Meddlesome, Meddlesome, Meddlesome Bells - Worried Land
Reviewed by The Ripple Effect
Gotta be honest, I got no idea what to make of this album.
Try and imagine Peter, Paul and Mary ingesting handfulls of downers, freaking out on Sabbath and being hired by some gothic Romanian church to sing funeral dirges. Or Cocteau Twins after missing out on one too many electroshock sessions. Mumford and Sons at the cemetery freaked out on really bad acid. I've seen them described as Apocalyptic Folk Metal, and I guess that works.
That's about the best I can do. Male/female vocal interplay, near-folkish, droning doom with enough heavy guitar distortion to make sure it's banned from any radio station for the duration.
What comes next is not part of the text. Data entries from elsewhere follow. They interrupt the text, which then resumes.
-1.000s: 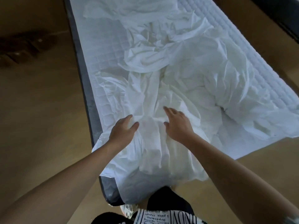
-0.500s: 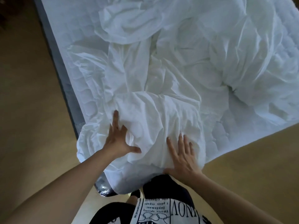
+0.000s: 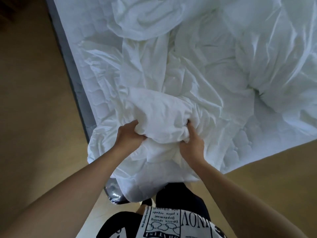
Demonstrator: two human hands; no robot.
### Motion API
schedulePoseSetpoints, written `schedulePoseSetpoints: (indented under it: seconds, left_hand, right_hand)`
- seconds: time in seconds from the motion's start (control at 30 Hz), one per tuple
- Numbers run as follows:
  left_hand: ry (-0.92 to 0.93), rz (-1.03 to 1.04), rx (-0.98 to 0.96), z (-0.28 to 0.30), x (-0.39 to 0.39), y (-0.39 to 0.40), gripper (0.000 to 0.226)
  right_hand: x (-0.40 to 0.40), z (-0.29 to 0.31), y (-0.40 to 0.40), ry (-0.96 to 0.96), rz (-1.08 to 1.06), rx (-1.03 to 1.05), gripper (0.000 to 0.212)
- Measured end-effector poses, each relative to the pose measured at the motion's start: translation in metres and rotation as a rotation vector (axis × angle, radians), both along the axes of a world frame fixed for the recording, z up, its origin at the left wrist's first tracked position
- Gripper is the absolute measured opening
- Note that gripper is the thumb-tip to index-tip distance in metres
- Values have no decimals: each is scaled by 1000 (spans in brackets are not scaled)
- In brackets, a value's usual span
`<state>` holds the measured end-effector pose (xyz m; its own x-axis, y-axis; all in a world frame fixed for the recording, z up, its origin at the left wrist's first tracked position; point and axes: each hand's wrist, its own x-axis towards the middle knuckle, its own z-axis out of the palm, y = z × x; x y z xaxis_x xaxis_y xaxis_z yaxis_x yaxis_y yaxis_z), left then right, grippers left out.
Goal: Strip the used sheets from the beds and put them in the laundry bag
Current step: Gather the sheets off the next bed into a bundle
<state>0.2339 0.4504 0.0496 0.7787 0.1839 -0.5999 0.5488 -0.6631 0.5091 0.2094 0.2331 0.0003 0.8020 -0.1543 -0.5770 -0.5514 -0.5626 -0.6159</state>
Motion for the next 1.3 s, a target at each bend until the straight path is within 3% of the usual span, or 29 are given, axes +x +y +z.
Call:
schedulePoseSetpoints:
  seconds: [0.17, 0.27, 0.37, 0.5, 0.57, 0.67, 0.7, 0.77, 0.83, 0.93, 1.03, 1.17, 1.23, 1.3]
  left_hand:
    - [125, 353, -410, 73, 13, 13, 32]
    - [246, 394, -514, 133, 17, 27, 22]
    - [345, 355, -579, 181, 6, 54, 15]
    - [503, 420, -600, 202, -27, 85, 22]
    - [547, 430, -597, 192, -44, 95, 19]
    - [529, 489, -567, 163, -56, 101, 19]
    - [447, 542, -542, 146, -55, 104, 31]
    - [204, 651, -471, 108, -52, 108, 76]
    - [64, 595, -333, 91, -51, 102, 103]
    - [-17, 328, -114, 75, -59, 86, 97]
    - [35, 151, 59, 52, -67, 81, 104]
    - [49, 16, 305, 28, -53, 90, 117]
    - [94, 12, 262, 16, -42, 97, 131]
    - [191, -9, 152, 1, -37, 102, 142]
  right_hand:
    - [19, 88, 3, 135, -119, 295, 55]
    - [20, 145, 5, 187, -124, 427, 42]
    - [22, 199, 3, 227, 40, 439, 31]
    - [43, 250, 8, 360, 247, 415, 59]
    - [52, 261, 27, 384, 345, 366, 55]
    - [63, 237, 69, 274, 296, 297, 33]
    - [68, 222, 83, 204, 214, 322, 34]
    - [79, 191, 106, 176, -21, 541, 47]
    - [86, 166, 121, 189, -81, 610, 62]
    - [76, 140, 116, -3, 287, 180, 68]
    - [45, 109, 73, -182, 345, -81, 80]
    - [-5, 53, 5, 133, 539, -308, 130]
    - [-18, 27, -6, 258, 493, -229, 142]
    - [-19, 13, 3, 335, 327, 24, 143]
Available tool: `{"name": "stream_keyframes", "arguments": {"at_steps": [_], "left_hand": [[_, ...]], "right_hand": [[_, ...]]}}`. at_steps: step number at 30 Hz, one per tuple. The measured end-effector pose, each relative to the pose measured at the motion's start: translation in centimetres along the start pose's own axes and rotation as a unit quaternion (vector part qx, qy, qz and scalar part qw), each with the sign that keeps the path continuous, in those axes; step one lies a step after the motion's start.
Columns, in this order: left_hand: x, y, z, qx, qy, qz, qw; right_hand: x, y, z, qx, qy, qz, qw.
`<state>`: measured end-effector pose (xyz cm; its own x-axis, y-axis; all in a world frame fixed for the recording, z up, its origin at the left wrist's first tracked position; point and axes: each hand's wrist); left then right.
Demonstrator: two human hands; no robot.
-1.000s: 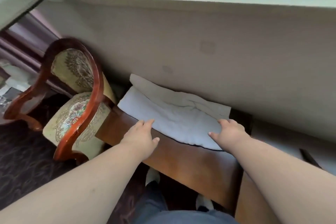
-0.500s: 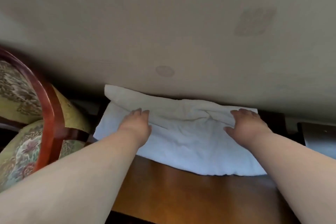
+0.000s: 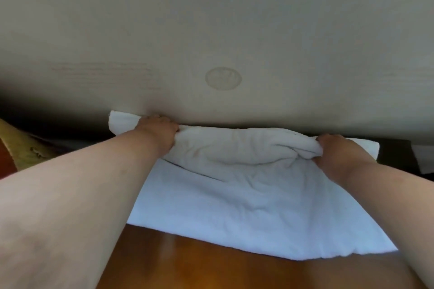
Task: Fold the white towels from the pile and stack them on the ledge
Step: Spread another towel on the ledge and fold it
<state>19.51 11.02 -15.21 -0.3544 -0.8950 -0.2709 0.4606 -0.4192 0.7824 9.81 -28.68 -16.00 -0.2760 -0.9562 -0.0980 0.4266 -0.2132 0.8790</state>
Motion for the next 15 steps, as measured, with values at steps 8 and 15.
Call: {"name": "stream_keyframes", "arguments": {"at_steps": [8,15], "left_hand": [[-1.4,2.9,7.6,0.038,-0.029,0.152,0.987],[-5.6,9.1,19.9,0.104,-0.06,0.14,0.983]], "right_hand": [[-0.4,7.4,6.6,0.06,0.031,-0.037,0.997],[1.3,16.8,18.4,0.036,-0.046,-0.006,0.998]]}}
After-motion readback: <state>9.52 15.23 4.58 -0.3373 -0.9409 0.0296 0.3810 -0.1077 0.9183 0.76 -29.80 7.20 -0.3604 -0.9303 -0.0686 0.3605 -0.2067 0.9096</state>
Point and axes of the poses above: each hand's wrist, its own z-axis away from the middle knuckle, its own y-axis out of the back of the hand, x = y × z, and after that the axes turned 1 degree about -z, right-handed
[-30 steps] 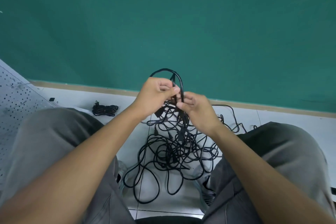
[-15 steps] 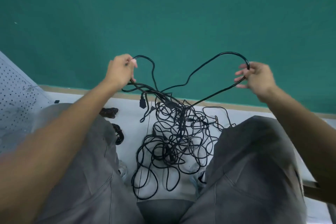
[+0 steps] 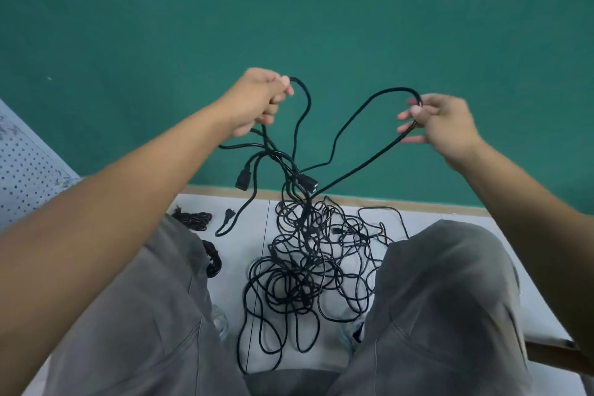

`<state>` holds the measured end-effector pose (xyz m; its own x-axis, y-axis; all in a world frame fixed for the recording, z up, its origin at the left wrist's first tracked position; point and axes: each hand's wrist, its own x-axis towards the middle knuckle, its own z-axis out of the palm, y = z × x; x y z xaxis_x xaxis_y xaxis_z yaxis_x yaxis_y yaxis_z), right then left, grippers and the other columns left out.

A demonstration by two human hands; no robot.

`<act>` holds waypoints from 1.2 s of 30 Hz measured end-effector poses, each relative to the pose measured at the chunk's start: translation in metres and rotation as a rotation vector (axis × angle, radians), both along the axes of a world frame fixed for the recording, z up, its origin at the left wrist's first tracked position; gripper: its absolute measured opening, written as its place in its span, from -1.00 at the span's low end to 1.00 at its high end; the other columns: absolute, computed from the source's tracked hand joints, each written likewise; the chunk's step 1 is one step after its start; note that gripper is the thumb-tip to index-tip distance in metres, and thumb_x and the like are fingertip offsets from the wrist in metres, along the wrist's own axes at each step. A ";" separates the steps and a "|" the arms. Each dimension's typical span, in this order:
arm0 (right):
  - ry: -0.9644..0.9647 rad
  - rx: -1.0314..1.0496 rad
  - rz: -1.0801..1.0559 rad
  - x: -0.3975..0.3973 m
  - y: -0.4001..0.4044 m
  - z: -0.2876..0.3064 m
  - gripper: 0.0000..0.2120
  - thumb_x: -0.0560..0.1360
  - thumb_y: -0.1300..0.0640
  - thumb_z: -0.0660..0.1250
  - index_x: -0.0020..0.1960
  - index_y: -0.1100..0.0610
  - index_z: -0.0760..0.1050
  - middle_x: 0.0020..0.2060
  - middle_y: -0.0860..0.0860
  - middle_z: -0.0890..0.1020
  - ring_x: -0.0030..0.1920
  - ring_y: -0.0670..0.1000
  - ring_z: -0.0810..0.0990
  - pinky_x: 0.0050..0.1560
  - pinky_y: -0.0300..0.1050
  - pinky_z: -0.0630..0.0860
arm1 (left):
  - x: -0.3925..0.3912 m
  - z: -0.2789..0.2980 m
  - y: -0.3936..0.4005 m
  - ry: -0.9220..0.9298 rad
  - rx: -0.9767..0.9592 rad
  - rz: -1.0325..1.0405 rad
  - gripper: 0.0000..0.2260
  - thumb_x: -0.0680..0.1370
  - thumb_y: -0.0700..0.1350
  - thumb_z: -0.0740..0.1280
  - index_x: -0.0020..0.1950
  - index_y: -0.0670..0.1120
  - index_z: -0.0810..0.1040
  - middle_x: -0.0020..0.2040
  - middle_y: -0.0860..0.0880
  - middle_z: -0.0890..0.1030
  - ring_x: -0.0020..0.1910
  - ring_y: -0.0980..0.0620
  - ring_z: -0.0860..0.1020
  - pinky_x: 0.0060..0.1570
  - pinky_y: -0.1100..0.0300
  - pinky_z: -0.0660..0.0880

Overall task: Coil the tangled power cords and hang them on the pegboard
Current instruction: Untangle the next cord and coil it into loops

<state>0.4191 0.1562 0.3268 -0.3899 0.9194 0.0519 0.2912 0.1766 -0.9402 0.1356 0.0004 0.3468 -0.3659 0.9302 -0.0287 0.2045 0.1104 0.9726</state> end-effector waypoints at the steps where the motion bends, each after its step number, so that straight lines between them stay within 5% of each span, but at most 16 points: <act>1: 0.021 -0.017 0.038 -0.005 -0.006 0.001 -0.89 0.70 0.29 0.19 0.20 0.26 0.44 -0.14 0.07 0.65 -0.30 -0.06 0.68 -0.23 -0.10 0.70 | 0.007 0.013 0.003 -0.056 0.048 -0.006 -0.77 0.75 -0.10 0.17 -0.07 -0.11 0.47 -0.38 0.08 0.33 -0.47 0.12 0.17 -0.51 0.29 0.19; 6: 0.038 -0.123 0.167 -0.022 -0.034 -0.009 -0.92 0.68 0.26 0.25 0.09 0.29 0.47 -0.14 0.14 0.63 -0.29 -0.05 0.70 -0.17 -0.11 0.69 | 0.026 0.040 0.011 -0.190 0.217 0.020 -0.75 0.75 -0.11 0.15 -0.12 -0.06 0.42 -0.38 0.07 0.33 -0.47 0.12 0.16 -0.50 0.29 0.13; 12: 0.231 0.090 0.083 -0.033 -0.026 0.060 -0.85 0.70 0.27 0.20 -0.03 0.12 0.43 -0.18 0.06 0.61 -0.26 -0.04 0.71 -0.20 -0.12 0.67 | 0.027 -0.046 0.000 0.111 -0.229 -0.007 -0.76 0.74 -0.16 0.13 -0.12 -0.10 0.42 -0.34 0.00 0.34 -0.51 0.13 0.18 -0.50 0.26 0.18; 17: 0.098 0.013 0.140 -0.038 -0.037 0.029 -0.85 0.69 0.26 0.23 -0.05 0.11 0.45 -0.21 0.06 0.63 -0.28 -0.04 0.69 -0.17 -0.07 0.70 | 0.014 0.005 0.004 -0.220 0.134 0.067 -0.76 0.74 -0.16 0.13 -0.12 -0.07 0.40 -0.40 0.06 0.33 -0.47 0.10 0.15 -0.47 0.26 0.16; 21: 0.003 -0.093 0.166 -0.041 -0.044 -0.007 -0.86 0.68 0.23 0.26 -0.06 0.13 0.47 -0.17 0.09 0.66 -0.22 0.00 0.70 -0.13 -0.05 0.69 | 0.027 -0.017 0.000 0.054 -0.016 -0.016 -0.75 0.74 -0.12 0.14 -0.13 -0.07 0.41 -0.40 0.05 0.33 -0.49 0.10 0.18 -0.44 0.20 0.18; 26: 0.038 -0.142 0.171 -0.045 -0.046 -0.011 -0.91 0.68 0.22 0.28 -0.01 0.18 0.49 -0.19 0.07 0.67 -0.22 0.00 0.72 -0.15 -0.07 0.70 | 0.016 0.018 0.003 -0.315 0.199 0.117 -0.73 0.76 -0.13 0.10 -0.14 -0.03 0.39 -0.44 0.11 0.32 -0.50 0.14 0.18 -0.44 0.28 0.17; 29: 0.039 -0.157 0.174 -0.043 -0.046 -0.015 -0.92 0.68 0.21 0.28 0.06 0.23 0.48 -0.19 0.08 0.67 -0.22 0.00 0.72 -0.16 -0.10 0.68 | 0.010 0.035 0.004 -0.374 0.313 0.064 -0.75 0.76 -0.10 0.11 -0.11 -0.04 0.39 -0.40 0.09 0.32 -0.46 0.11 0.15 -0.37 0.21 0.09; 33: 0.026 -0.125 0.195 -0.045 -0.049 -0.011 -0.92 0.68 0.21 0.27 0.08 0.23 0.48 -0.20 0.06 0.65 -0.21 0.00 0.71 -0.11 -0.05 0.68 | 0.024 -0.016 0.002 -0.086 0.017 0.040 -0.77 0.74 -0.13 0.15 -0.10 -0.06 0.41 -0.39 0.06 0.37 -0.48 0.10 0.19 -0.45 0.23 0.18; 36: 0.081 -0.031 0.215 -0.049 -0.052 0.011 -0.87 0.70 0.24 0.21 -0.02 0.13 0.45 -0.20 0.04 0.63 -0.22 -0.01 0.71 -0.10 -0.04 0.70 | 0.029 -0.069 -0.009 -0.094 -0.171 0.066 -0.77 0.75 -0.14 0.13 -0.09 -0.10 0.43 -0.35 0.04 0.39 -0.48 0.11 0.23 -0.46 0.24 0.24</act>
Way slow, way doomy, nearly catatonic, yet somehow alive. I wanted to hate this album. I really did. I didn't want to review it, but here I am.
When I was a kid, I used to listen to the Hair soundtrack all the time. It was one of the earliest albums my parents and I could agree on. For those of you who haven't heard it, it's the tale of the hippy generation coming to grips with reality. "Oh My Death" coulda been on that soundtrack, furthering the sickly demise of flower power and the summer of love. It sounds like the comedown from a bad acid trip . . .that somehow will never end. "Worried Land Blues" maintains the achingly mournful tone of the album, but reveals something else. Underneath the morbid squalor, there's some beautiful playing going on here. Heavy shit mixed with acoustics and funeral paced drumming. Within it's own constraints, the album rises and falls, pummels with unrelenting heaviness, then lightens. "Van Gogh's Blues" is, dare I say it, relatively playful.
I think there's a theme here. My guess is it's a War Protest album. but really, I have no idea.
Strangely addicting. Despondently heavy. Ultimately weirdly satisfying. Meddlesome, Meddlesome, Meddlesome Bells, my how meddlesome you really are.